**The task**
Look through the entries. Copy each line that has the word "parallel".

**Material to process**
>>

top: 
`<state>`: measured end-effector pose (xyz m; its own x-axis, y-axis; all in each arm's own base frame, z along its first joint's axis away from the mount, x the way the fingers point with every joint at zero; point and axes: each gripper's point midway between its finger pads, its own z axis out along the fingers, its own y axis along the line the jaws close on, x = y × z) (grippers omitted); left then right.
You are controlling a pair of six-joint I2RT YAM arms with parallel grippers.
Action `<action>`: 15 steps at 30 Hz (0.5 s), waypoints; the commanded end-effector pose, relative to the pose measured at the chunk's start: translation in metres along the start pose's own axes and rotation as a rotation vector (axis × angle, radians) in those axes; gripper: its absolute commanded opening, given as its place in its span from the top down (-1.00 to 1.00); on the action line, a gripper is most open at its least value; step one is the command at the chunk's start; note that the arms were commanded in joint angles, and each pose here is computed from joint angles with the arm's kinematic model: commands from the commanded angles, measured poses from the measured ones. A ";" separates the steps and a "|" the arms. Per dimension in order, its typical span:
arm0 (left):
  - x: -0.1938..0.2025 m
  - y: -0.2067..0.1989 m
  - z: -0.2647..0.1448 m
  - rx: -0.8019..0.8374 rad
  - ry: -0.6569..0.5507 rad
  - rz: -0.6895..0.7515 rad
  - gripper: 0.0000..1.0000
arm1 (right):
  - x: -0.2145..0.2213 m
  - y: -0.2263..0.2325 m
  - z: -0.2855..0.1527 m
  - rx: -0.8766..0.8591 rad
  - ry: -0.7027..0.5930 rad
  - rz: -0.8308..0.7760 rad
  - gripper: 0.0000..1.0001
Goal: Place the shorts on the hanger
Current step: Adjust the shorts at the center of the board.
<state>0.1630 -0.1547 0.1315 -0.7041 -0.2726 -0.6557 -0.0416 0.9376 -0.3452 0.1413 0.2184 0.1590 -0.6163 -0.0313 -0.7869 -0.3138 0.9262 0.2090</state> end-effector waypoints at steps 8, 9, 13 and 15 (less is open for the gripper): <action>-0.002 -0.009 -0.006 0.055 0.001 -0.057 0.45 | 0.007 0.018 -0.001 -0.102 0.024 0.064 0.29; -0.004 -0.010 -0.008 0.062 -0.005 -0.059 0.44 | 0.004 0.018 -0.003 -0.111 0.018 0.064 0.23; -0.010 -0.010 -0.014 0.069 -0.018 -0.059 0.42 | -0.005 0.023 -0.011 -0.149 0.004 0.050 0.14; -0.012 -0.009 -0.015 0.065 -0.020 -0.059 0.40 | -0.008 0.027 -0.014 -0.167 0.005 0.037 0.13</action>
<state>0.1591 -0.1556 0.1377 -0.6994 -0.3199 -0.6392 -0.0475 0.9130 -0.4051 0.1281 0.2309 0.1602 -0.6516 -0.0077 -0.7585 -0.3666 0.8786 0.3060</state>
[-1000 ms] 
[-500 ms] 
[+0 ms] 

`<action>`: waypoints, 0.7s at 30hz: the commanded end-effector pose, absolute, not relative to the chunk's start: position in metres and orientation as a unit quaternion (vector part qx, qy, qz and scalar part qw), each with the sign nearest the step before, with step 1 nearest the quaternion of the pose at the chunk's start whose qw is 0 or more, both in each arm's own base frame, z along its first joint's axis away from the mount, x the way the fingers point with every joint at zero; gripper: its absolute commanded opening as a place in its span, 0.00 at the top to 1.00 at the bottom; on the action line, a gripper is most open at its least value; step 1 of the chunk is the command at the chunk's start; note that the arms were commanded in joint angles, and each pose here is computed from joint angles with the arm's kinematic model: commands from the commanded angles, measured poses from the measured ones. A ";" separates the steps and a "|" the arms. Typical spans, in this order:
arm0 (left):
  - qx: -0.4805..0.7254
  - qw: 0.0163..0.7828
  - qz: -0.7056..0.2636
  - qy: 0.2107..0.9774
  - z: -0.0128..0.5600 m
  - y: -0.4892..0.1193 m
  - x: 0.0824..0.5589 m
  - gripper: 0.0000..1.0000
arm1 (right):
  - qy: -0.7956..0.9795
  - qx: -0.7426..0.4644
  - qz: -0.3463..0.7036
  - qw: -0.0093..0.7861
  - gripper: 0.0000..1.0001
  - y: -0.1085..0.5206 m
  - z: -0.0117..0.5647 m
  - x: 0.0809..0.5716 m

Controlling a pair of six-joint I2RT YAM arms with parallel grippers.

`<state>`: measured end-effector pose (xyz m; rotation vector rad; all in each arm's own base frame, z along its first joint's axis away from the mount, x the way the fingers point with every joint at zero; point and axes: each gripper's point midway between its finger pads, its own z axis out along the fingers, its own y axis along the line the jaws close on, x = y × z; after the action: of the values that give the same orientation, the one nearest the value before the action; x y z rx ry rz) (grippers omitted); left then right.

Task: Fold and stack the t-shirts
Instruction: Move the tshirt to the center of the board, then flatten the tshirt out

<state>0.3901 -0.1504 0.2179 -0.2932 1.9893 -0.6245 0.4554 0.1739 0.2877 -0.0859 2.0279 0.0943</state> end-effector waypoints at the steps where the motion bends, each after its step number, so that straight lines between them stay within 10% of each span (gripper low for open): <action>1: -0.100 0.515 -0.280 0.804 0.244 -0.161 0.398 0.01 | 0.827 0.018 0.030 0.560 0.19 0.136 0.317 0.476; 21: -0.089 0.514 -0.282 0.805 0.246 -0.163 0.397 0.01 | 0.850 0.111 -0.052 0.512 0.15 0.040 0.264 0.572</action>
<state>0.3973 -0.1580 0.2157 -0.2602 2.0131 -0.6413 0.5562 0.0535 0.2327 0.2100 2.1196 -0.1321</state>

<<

**Response to the task**
You are controlling a pair of six-joint I2RT YAM arms with parallel grippers.
Controlling a pair of six-joint I2RT YAM arms with parallel grippers.

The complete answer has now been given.